• Instructions to follow: Could you retype the lines below, starting at the line holding "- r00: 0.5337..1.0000" and stopping at the line holding "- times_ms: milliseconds", inclusive? Copy them exactly and drop the images.

• Exercise materials:
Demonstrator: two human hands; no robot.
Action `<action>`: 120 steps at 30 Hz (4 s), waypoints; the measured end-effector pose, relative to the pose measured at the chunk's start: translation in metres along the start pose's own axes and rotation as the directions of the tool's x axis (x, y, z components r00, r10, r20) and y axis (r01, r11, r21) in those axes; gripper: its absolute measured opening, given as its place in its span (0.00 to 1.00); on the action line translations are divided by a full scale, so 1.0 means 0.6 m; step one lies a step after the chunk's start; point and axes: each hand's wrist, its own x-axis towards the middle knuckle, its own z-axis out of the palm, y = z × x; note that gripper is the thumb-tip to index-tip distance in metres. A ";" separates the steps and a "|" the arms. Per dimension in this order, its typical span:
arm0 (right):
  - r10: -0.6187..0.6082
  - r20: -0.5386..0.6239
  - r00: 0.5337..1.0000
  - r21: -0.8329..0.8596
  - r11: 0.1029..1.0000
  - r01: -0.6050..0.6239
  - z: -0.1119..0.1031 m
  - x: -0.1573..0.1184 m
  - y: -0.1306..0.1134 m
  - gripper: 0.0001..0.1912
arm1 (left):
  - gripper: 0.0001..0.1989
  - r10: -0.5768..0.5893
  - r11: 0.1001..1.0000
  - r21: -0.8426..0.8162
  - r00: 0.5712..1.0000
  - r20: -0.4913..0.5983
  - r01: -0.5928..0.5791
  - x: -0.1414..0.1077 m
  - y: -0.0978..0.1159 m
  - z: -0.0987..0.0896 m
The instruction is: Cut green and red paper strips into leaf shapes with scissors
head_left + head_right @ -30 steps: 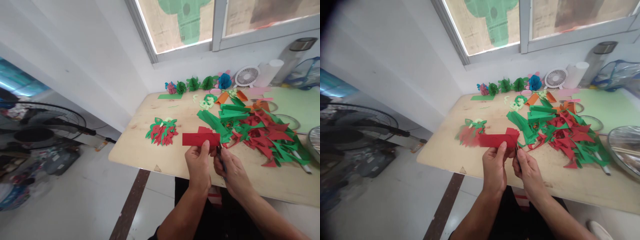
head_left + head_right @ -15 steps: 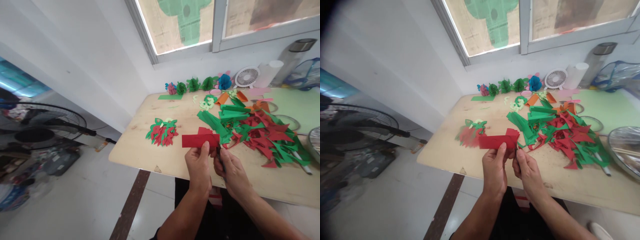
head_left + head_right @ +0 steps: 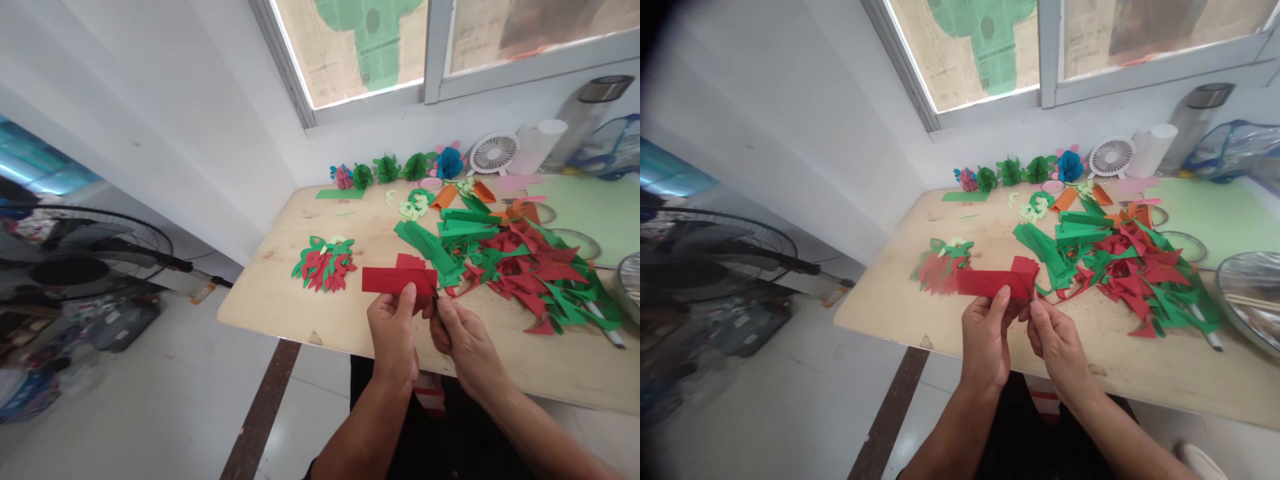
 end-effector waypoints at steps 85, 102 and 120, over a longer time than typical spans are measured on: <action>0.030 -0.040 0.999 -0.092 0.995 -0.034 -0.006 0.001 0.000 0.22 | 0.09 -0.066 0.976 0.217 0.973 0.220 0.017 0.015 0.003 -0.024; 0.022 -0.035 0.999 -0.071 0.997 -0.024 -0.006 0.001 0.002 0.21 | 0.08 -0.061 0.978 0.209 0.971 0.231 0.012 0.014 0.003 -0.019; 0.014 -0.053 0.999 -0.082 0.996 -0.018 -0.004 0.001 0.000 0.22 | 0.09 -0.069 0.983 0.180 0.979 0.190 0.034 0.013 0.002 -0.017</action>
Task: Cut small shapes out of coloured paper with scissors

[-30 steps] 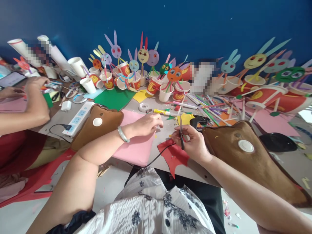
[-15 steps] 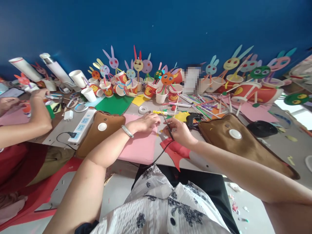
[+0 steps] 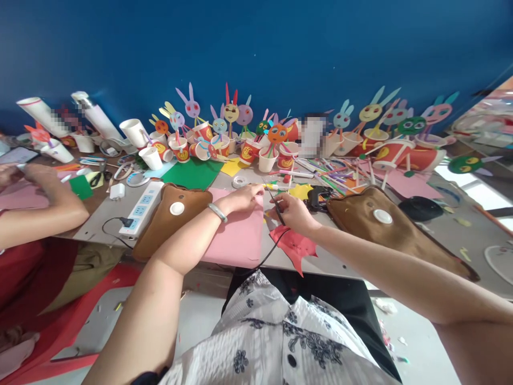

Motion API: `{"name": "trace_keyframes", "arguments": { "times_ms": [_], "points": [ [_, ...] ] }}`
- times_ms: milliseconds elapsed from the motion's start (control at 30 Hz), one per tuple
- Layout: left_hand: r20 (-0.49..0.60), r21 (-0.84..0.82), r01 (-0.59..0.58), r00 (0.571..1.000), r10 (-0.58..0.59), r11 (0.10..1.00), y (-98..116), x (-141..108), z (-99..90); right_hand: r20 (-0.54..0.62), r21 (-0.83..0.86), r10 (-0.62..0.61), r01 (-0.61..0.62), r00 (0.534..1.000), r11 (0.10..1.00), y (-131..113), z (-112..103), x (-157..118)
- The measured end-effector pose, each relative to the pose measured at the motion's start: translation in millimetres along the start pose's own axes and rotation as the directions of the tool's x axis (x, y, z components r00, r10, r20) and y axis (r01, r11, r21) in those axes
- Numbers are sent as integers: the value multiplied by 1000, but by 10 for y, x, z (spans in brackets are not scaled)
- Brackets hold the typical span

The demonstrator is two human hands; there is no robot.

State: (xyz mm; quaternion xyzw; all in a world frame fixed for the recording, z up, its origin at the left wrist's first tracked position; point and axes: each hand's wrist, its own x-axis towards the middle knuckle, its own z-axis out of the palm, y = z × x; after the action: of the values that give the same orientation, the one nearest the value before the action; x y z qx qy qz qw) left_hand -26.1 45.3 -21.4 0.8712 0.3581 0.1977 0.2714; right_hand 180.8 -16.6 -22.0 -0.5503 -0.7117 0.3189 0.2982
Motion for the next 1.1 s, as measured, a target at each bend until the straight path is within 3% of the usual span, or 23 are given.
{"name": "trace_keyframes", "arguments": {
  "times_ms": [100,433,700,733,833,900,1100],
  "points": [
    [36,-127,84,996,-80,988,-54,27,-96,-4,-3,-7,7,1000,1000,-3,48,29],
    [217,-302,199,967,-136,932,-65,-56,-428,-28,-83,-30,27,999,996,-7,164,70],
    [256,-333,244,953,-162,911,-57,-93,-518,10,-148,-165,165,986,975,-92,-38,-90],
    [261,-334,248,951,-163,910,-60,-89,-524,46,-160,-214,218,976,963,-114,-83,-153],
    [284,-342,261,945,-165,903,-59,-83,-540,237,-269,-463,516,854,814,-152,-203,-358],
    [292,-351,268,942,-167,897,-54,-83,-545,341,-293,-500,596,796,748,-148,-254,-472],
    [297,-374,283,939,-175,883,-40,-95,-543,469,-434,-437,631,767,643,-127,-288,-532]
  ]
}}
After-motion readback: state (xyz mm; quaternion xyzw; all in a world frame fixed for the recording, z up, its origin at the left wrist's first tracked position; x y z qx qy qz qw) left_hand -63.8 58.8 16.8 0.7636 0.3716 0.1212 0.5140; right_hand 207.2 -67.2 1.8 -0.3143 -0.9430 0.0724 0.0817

• Written solution:
  - r00: 0.5337..1.0000
  - r21: -0.8329..0.8596
  - r11: 0.1029..1.0000
  - r01: -0.6050..0.6239
  - z: -0.1119..0.1031 m
  - x: -0.1573..0.1184 m
  - y: -0.1306..0.1134 m
  - gripper: 0.0001..0.1912
arm1 (left):
  - gripper: 0.0001..0.1989
  - r10: -0.5768..0.5893
  - r11: 0.1001..1.0000
  - r21: -0.8426..0.8162
  - r00: 0.5712..1.0000
  - r20: -0.4913..0.5983
  - r01: -0.5928..0.5791
  - x: -0.1414..0.1077 m
  - y: -0.0978..0.1159 m
  - z: -0.0987..0.0896 m
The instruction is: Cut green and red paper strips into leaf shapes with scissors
head_left + head_right @ -30 steps: 
head_left + head_right @ -15 steps: 
head_left + head_right @ +0 steps: 
 end-effector waypoints at steps 85, 102 and 120, over a longer time than typical spans are measured on: <action>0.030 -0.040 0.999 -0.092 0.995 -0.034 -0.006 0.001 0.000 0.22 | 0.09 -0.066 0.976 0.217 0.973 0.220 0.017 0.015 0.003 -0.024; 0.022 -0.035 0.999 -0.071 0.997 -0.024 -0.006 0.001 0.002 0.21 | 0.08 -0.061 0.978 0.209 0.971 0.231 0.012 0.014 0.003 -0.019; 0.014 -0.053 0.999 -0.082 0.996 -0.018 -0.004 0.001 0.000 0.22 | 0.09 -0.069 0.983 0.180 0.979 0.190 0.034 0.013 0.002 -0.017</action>
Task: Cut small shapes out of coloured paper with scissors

[-30 steps] 
[-15 steps] 
[+0 steps] 

Motion API: `{"name": "trace_keyframes", "arguments": { "times_ms": [_], "points": [ [_, ...] ] }}`
- times_ms: milliseconds elapsed from the motion's start (control at 30 Hz), one per tuple

The exercise was answered completely.